The Sexual Harassment craze started with a famous testimony against the confirmation of a nominee to the Supreme Court. The nominee was confirmed despite her report.

Would I hire the woman that testified? I would not. I have doubts as to her motives and ability to be around others at casual times without getting upset at well-intentioned humor. I don't want to work with uptight people who report everything that they see and hear.

Every time an incident of harassment at work has become public, those involved, both victim and accused, followed the same path. The accused was assigned to work some non-profit organization's donation drive in the company for a year. The victim left the company completely humiliated and ruined.

Is that fair? Irrelevant. It's just political reality. It's just a fact that this is how it usually ends up.

An auto-shop I go to has a woman working in it. The walls are covered in posters of women in bikinis posing on cars in the shop. I blushed when I saw the environment this woman worked in. That's because I come from a very different work environment. I asked her about it, and she said, "I don't care. Why should you? You think if we pull the posters down that bikini girls will cease to exist and these guys will stop looking at them?"

Different states, different nations, different companies, different environments - behaviors and cultural norms are different and the people who work and live there must adapt to some degree.

I guess what I am saying is remember there are politics and shades of gray to everything. Think about how it will end before you begin. Remember that mild abuse is again being poked with an umbrella, and getting upset is something you can choose not to do.

If Rule #1 is "fit in", then the corollary has to be "Reporting things to HR may indicate you do not fit in."

jhack's picture

Folks,

I'm not a lawyer. Check your rules. You don't [i]have[/i] to go to HR. You [i]do[/i] need to do something: document it (in your files), meet with someone, provide information on your company rules. Inaction and indifference are not OK. Going to HR, howeve, is not required in all cases.

In one sexual harassment situation (a direct, not involving me), we chose not to go to HR. It was absolutely the right thing to do.

Sexual Harassment isn't a craze, and it didn't start with the now-famous testimony (although it did break through into additional media). Yes, context is critical to determining if it is "harassment." That doesn't mean it's all relative and that it can't be a real problem. Careers are ruined when things don't get reported, too. We just don't hear about it.

And "fitting in" is a good idea, and typically it takes some sacrifice to do so.
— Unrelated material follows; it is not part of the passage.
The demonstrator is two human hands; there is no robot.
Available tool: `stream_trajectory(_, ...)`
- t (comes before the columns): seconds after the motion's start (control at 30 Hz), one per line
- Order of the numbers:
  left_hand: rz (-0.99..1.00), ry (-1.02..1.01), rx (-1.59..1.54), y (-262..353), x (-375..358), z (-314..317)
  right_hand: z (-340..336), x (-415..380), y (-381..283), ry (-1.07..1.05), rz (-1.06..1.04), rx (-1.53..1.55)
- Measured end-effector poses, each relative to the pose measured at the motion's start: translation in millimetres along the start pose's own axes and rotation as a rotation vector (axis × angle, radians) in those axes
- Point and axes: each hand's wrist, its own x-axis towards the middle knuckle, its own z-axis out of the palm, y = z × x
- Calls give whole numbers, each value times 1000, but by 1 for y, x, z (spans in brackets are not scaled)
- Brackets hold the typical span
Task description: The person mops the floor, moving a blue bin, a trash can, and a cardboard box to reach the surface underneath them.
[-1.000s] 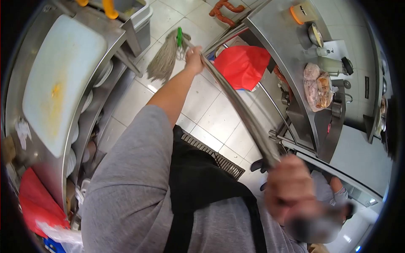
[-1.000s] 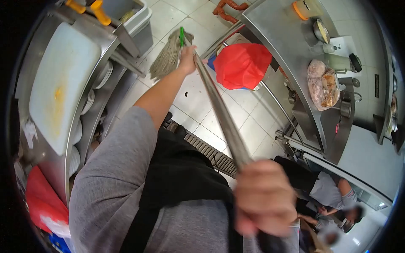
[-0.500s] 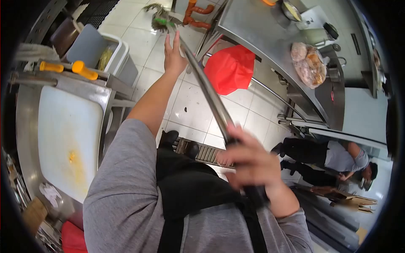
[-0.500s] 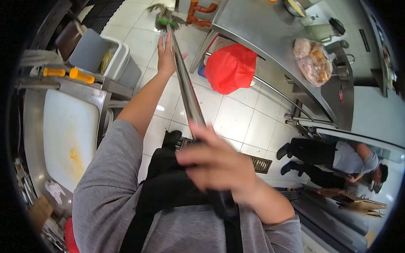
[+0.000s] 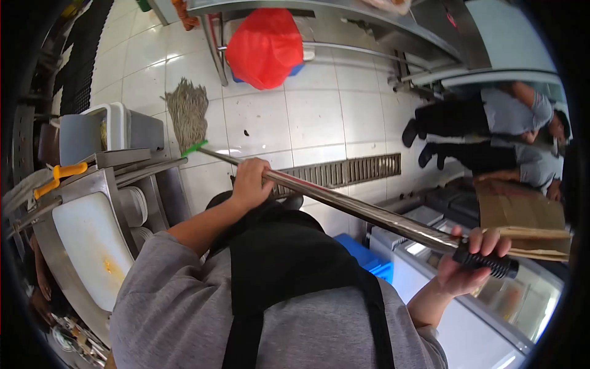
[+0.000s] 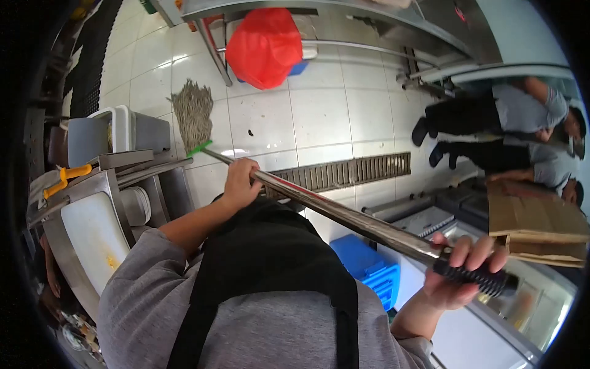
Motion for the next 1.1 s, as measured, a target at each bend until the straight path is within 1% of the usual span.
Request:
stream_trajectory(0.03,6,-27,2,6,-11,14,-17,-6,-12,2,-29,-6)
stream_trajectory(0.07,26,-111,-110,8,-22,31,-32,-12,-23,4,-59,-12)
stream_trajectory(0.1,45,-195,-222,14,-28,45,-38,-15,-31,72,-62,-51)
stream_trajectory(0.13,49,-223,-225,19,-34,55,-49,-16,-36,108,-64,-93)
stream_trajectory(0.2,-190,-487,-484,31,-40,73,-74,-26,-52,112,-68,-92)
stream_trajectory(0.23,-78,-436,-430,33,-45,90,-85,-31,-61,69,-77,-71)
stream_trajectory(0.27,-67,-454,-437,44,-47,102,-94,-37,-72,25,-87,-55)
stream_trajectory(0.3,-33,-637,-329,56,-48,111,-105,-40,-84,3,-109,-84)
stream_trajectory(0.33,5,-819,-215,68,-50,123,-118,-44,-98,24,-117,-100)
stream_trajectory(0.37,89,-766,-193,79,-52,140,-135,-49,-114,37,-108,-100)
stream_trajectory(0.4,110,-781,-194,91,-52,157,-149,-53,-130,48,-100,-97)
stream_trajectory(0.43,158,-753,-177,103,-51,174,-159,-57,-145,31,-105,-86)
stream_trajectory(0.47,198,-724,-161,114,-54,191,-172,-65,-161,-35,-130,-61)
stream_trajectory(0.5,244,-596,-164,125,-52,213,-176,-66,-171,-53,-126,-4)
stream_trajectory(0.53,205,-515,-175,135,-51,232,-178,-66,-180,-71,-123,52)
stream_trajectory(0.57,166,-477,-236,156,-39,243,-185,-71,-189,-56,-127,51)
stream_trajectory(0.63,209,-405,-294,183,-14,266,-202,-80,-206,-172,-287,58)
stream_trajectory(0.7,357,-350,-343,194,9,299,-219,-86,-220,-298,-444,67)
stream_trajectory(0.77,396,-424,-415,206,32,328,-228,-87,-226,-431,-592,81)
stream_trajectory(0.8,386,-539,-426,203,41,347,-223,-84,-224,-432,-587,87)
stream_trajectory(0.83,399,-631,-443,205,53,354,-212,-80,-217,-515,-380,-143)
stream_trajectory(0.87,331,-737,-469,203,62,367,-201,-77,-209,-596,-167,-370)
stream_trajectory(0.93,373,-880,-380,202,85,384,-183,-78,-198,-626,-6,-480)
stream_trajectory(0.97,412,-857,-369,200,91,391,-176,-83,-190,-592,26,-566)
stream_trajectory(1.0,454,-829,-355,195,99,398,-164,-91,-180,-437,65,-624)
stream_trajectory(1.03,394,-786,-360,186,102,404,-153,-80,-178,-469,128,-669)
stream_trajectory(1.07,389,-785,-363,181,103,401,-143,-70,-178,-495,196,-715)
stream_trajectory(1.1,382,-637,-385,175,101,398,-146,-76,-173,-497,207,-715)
Other times we need to call out those whose inability to "fit in" puts others at risk.

As is often the case, US41 and I are in violent agreement:

As a manager, you are paid to make tough calls. Don't simply make it HR's problem. Be a leader.

John

dacoug's picture

A friend had a similar situation much worse in the level of impropriety; of the responses I have seen so far the one suggestion that has not been mentioned is NOW is the right time to begin looking for a new role/new company or both.

You are now radioactive in event no one else has notified you. Wrong place/wrong time... sorry.